Pendant que les populations de Karma, village martyr qui a vu le tiers de sa population assassiné en une journée, pleurent leurs morts et expliquent les faits au cours d’une conférence de presse le samedi 29 avril à Ouahigouya, Burkina Remparts, un mouvement de soutien à IB s’est offert une meeting dans le même Ouahigouya en guise d’une démonstration de force pour tenter de noyer les explications des ressortissants et rescapés du drame de karma. Un bras séculier du pouvoir, le mouvement « les patriotes du Nord », lui s’est exhibé dans une conférence de presse de soutien à la transition. On a tous compris le double objectif de ces deux manifestations en faveur du pouvoir : tenter d’étouffer les vérités des victimes du massacre de Karma, attribué justement à des éléments ayant agit sous le commandement du pouvoir. Une entreprise vaine car même si la RTB qui était présente à ces 3 activités, n’a diffusé que ses reportages sur les activités des pro-IB au journal de 20h ce jour, l’écho du drame de Karma s’est fait entendre à des milliers de km, comme le reconnaîtra le pouvoir à son corps défendant.

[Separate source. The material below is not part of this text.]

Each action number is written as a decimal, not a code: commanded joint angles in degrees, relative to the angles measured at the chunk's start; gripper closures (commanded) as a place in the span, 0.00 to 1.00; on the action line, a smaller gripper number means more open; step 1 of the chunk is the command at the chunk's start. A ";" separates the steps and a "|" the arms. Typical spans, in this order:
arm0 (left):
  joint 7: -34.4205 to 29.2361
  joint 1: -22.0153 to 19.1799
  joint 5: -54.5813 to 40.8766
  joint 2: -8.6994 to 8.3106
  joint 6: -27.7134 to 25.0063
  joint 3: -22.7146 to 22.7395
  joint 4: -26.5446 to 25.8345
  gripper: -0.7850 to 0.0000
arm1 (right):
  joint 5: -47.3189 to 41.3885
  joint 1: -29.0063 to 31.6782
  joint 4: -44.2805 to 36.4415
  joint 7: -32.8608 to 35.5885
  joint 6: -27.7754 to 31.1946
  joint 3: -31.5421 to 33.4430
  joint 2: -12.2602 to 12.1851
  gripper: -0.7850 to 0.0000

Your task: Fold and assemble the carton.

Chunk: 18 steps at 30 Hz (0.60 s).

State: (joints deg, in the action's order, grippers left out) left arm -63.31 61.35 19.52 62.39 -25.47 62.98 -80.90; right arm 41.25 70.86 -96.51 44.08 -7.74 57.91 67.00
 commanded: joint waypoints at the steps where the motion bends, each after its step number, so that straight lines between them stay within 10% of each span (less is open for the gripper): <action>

Les choix de la télévision nationale sur les éléments à diffuser sonnent quelque part comme un aveu de culpabilité du pouvoir. Pour elle, Karma est comme une honte qu’il faut cacher. Si on peut expliquer, voir comprendre les gesticulations des nervis du pouvoir, rien ne peut par contre justifier l’attitude des journalistes de la RTB. Il s’agissait tout de même de donner des informations et des témoignages sur la mort de dizaines de burkinabè.

Comment expliquer cet ordre de priorités de la chaîne nationale entre cet événement et des rencontres de vulgaires OSC qui manifestent en soutien au pouvoir en dépit du maintien en vigueur du communiqué du MPSR qui suspend les activités des partis politiques et des OSC. Il n’y a pas longtemps ce même communiqué avait été convoqué pour refuser le BPN de l’UPC, et avertir le CDP pour non respect.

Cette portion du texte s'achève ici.